Strengthen value chain: The government should improve coordination between mining, processing, and manufacturing sectors to reduce investor uncertainty and support processing capacity expansion.
- Exploration Technology
Increase exploration efforts: India should accelerate exploration under the National Critical Mineral Mission, which targets 1,200 projects by FY2031, to improve domestic mineral availability.
Adopt AI exploration: The government should integrate AI tools under the IndiaAI Mission, National Geospatial Policy, and Mission Anveshan to improve mineral discovery and reduce risks.
- Global Partnerships
Build domestic capacity: India should develop rare earth corridors and strengthen domestic processing infrastructure to reduce external dependence.

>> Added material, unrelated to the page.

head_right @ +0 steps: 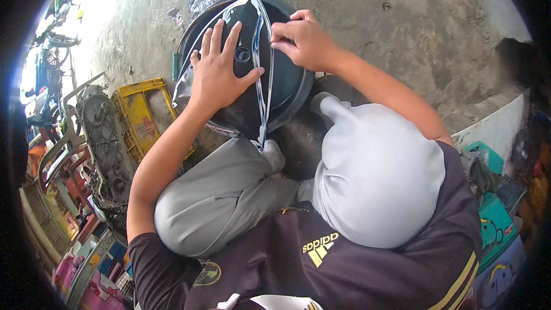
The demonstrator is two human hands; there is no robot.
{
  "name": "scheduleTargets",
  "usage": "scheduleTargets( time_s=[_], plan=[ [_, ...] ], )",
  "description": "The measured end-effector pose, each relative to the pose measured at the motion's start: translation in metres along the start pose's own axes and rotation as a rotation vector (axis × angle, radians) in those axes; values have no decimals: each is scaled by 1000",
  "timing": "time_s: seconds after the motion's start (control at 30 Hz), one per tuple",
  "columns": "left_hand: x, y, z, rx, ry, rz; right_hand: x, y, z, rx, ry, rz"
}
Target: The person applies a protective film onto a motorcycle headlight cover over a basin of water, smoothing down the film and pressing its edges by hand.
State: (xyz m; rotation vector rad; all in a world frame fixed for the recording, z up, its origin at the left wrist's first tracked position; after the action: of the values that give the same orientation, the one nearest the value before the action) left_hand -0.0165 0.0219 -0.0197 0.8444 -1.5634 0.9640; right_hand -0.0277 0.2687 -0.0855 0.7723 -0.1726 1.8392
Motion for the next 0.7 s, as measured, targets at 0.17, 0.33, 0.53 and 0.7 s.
scheduleTargets(
  time_s=[0.17, 0.33, 0.53, 0.7],
  plan=[
    [1, 2, -1, 6, 4, 0, 5, 7, 0, 83, 4, 19],
    [3, 0, 0, -3, -15, -14, 10, 4, 8, 89, -50, 111],
    [1, -1, 0, 2, -17, -4, 11, 7, 3, 96, -7, 97],
    [1, 1, 0, 4, -13, -4, 11, 10, 2, 91, -9, 144]
  ],
)
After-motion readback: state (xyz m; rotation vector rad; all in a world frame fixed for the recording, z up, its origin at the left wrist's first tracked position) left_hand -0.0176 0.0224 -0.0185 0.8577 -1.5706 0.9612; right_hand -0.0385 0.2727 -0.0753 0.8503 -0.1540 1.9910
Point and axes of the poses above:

Strengthen partnerships: India should expand cooperation with Australia, Japan, Europe, the UK, and the US to improve technology access, investment, and supply chain resilience.
Conclusion
Critical minerals have become central to India’s economic security, clean energy transition, and industrial future. The National Critical Mineral Mission provides a strong institutional and policy foundation, but success depends on execution, technological upgrading, domestic demand creation, and global partnerships. Coordinated action across government, industry, and international partners will determine India’s ability to achieve mineral security, technological independence, and long-term strategic leadership in critical minerals.
Question for practice:
Examine the strategic importance of critical minerals for India’s industrial, clean energy, and technological goals, and evaluate the role of the National Critical Mineral Mission in ensuring mineral security.